The Quietest Place on Earth: Inside Microsoft’s Building 87
Oct 23, 2015 09:45 AM EDT | By A. Maralit
When air molecules collide they make a noise of -23db. The Brownian Motion, as this is called and the lowest noise known to man discounting the vacuum of space, is just negative 3 decibels more silent than the most quiet place on earth.
Building 87 holds Microsoft's remarkable anechoic chamber and has au courant acoustic environment that registers at -20.6db. Its walls are fitted with anechoic wedges for sound absorption and is sealed by a very thick door. The chamber has sound absorption levels of 99-100% and is perfect for testing audio equipments. It was built in a little over a year under the collaboration of Microsoft with Eckel Noise Control Technologies.

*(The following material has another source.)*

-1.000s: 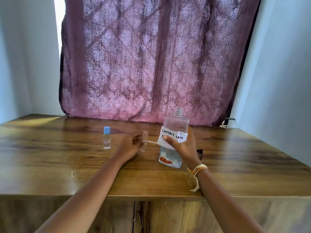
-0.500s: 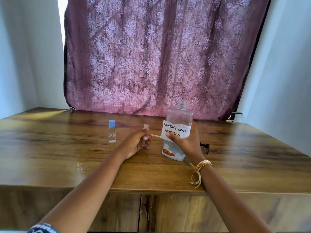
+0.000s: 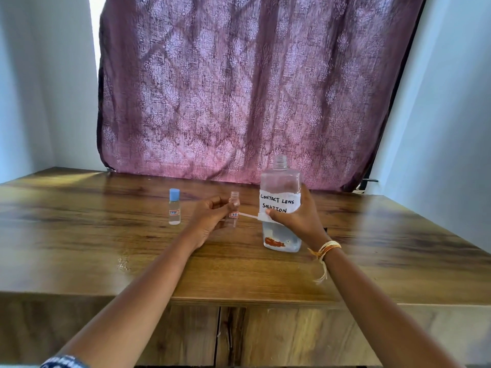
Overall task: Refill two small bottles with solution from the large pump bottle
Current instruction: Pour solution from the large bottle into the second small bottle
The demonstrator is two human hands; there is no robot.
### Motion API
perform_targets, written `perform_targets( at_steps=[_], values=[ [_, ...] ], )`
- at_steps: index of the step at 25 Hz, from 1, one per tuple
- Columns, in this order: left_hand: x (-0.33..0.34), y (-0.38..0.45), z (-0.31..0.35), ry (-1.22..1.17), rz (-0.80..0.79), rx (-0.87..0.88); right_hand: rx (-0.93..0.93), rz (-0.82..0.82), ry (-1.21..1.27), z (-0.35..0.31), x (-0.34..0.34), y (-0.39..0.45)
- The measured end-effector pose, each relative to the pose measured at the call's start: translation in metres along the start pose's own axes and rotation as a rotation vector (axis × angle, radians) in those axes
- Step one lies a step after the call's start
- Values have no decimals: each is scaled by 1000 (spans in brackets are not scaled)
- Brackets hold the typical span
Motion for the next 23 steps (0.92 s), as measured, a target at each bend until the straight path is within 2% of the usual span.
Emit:
perform_targets(
  at_steps=[6,12,23],
  values=[
    [8,0,9,-135,-68,54,-126,-75,-369,-31,-19,11],
    [14,-2,16,-192,-131,58,-262,-161,-679,-43,-8,12],
    [21,-7,20,-136,-168,37,-377,-111,-1024,-46,2,18]
  ],
)
Point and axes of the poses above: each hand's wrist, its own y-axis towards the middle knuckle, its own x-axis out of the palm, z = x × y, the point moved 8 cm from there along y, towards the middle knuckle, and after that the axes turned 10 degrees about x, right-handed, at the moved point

Microsoft dubbed Building 87 to be 'where sound goes to die.' An extended stay in the chamber would effectively weaken a person's sense of balance because the surrounding silence takes away the auditory cues of a regular environment.
Microsoft Principal Human Factors Engineer Hundraj Gopal says, "We designed this and other super-quiet acoustically-controlled chambers to engineer and build best-in-class audio products at Microsoft. We use these facilities for designing products like the Surface, HoloLens and Cortana, that we take great pride in."

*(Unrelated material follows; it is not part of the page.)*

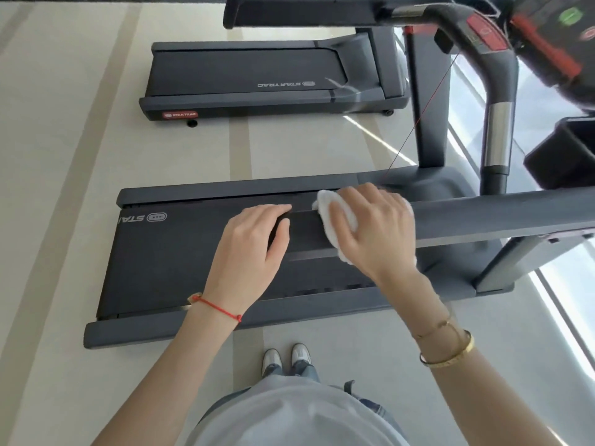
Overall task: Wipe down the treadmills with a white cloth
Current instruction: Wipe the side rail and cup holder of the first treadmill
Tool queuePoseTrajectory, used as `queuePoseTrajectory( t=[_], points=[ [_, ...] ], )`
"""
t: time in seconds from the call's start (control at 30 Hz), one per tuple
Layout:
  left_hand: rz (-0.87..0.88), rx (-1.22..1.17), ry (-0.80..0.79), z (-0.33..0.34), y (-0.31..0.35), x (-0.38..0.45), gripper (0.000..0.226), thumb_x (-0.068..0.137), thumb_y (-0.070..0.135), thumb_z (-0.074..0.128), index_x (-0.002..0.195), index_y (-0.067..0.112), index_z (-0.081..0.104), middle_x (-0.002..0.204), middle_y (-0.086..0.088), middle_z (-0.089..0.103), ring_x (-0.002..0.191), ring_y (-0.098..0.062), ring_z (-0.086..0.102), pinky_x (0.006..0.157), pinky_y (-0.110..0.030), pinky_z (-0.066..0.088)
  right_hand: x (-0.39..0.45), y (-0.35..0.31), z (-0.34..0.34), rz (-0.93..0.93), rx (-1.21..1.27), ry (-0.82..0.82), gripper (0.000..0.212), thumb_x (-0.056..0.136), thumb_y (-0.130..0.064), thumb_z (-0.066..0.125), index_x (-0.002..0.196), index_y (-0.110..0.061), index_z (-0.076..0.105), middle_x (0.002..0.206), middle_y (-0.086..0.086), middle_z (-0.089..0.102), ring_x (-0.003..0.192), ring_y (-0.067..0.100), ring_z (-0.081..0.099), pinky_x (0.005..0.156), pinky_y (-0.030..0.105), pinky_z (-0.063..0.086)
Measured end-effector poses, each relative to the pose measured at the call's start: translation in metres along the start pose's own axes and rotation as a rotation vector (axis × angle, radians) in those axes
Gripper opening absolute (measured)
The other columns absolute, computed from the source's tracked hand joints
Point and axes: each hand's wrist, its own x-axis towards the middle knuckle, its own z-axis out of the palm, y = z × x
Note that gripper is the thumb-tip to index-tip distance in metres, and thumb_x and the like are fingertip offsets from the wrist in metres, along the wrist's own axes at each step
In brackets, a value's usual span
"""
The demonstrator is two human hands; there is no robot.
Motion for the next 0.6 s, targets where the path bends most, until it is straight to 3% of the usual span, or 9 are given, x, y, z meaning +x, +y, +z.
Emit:
queuePoseTrajectory(
  t=[0.1, 0.2, 0.33, 0.4, 0.47, 0.6],
  points=[
    [-0.002, -0.013, -0.009, 0.000, 0.001, 0.000, 0.026, 0.101, 0.016, 0.049, 0.121, 0.013, 0.065, 0.115, 0.003, 0.068, 0.108, -0.014, 0.061, 0.099, -0.032, 0.044, -0.010, -0.024, 0.010, -0.127, 0.125, 0.098, 0.025, 0.095, -0.030, 0.048, 0.098, -0.016, 0.068, 0.087, 0.002, 0.061, 0.070, 0.022, 0.050, 0.075, 0.035, 0.040],
    [-0.002, -0.003, -0.022, -0.001, 0.001, 0.000, 0.028, 0.101, 0.019, 0.048, 0.122, 0.012, 0.064, 0.118, 0.002, 0.067, 0.110, -0.015, 0.060, 0.102, -0.031, 0.043, -0.012, 0.003, 0.001, -0.176, 0.147, 0.103, 0.026, 0.097, -0.031, 0.047, 0.099, -0.016, 0.068, 0.087, -0.001, 0.062, 0.075, 0.021, 0.054, 0.079, 0.034, 0.042],
    [0.005, 0.019, -0.023, -0.003, 0.002, 0.001, 0.027, 0.101, 0.018, 0.049, 0.121, 0.012, 0.065, 0.117, 0.000, 0.068, 0.109, -0.016, 0.061, 0.103, -0.031, 0.043, -0.002, 0.047, -0.012, 0.145, 0.088, 0.076, 0.028, 0.092, -0.028, 0.047, 0.071, -0.018, 0.063, 0.065, -0.002, 0.056, 0.062, 0.022, 0.049, 0.071, 0.039, 0.042],
    [0.022, 0.035, -0.022, -0.001, 0.006, 0.004, 0.026, 0.100, 0.017, 0.049, 0.119, 0.010, 0.066, 0.115, -0.001, 0.069, 0.108, -0.017, 0.063, 0.102, -0.034, 0.044, 0.002, 0.034, -0.006, 0.188, -0.007, 0.018, 0.036, 0.094, -0.033, 0.040, 0.068, -0.021, 0.062, 0.062, -0.003, 0.053, 0.061, 0.020, 0.047, 0.071, 0.036, 0.040],
    [0.050, 0.039, -0.014, 0.002, 0.012, 0.007, 0.023, 0.099, 0.013, 0.051, 0.115, 0.009, 0.067, 0.110, -0.001, 0.070, 0.102, -0.018, 0.065, 0.097, -0.038, 0.047, -0.002, 0.010, 0.002, 0.033, 0.013, 0.023, 0.038, 0.097, -0.037, 0.035, 0.082, -0.023, 0.068, 0.075, -0.005, 0.059, 0.067, 0.018, 0.050, 0.074, 0.032, 0.039],
    [0.069, 0.071, 0.013, 0.012, 0.026, 0.015, 0.019, 0.097, 0.011, 0.053, 0.108, 0.010, 0.068, 0.094, 0.001, 0.071, 0.086, -0.019, 0.066, 0.088, -0.040, 0.049, -0.011, 0.015, 0.006, -0.220, 0.194, 0.166, 0.026, 0.095, -0.031, 0.049, 0.097, -0.015, 0.069, 0.088, -0.001, 0.063, 0.070, 0.021, 0.052, 0.074, 0.031, 0.040]
  ],
)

Products are tested by Microsoft's R&D in Building 87. This includes the new Surface range's speakers and microphones. Voice-based assistant Cortana is also tested here.
Microsoft Senior Engineer LeSalle Munroe explains this advantage, "This chamber gives us the opportunity to look for those really small signals that can have an impact to the end user."
The Guinness Book of Records, in fact, verified and certified that Building 87 trumped the -13db silence record of previous titlist Orfield Laboratories in Minneapolis in October 2012.
As an anechoic chamber it not only effectively blocks external sound but also muffles and absorbs all internal sound.